Record first set of IDV spec thoughts

This commit is contained in:
Tangent Wantwight 2024-07-20 00:52:21 -04:00
parent af07866ac0
commit 763bfbc8cf

83
idv.md Normal file
View file

@ -0,0 +1,83 @@
# The Indented Document Values Format
## Overview
The Indented Document Values (IDV) format is a text-based, whitespace-sensitive serialization format.
IDV is designed to prioritize human readability and writability by minimizing visual noise- there are no sigils, quotes, or brackets, only colons, indentation, and (when necessary) backslash escapes.
As a tradeoff, IDV is not a self-describing data format- you have to know what type of data an IDV document represents at the time you parse it.
### Example
> TODO: need something both concise and nontrivial.
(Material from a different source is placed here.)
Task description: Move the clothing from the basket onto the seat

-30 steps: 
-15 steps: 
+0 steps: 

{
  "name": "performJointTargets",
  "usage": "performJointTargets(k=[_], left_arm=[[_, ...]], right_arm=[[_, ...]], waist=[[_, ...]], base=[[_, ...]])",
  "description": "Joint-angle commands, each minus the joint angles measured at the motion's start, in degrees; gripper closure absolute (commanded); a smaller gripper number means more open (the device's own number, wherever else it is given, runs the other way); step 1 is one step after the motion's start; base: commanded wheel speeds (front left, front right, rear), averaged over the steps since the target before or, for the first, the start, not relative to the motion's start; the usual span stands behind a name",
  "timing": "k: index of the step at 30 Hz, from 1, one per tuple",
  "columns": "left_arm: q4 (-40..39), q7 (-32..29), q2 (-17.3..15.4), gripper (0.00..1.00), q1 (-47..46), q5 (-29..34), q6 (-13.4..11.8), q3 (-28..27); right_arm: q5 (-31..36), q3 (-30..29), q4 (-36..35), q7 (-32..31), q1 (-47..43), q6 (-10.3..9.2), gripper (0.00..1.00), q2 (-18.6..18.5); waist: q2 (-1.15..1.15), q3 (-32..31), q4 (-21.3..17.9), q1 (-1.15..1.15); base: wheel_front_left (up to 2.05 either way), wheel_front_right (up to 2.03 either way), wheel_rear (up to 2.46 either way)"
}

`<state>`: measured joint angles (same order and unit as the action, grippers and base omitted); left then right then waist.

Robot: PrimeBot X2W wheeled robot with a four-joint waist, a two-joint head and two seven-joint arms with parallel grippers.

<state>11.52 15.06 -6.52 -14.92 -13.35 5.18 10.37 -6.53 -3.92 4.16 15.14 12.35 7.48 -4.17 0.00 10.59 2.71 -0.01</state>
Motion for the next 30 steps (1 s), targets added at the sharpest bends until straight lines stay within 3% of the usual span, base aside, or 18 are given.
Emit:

LDAP user data is certainly an option
## Syntax
IDV is a line-oriented format. Before any other parsing is done, the input is split into lines, and any trailing whitespace on a line (including line separators) is ignored.
> TODO: possible redraft: sequence of comments, entry headers, and documents, defined by line types (blank, comment, entry header, indented)
The lines of an IDV document represent a single flat list of Comments and Entries.
A **Comment** is any line whose first character is a `#` character. Comment lines are for human use and are ignored by the parser.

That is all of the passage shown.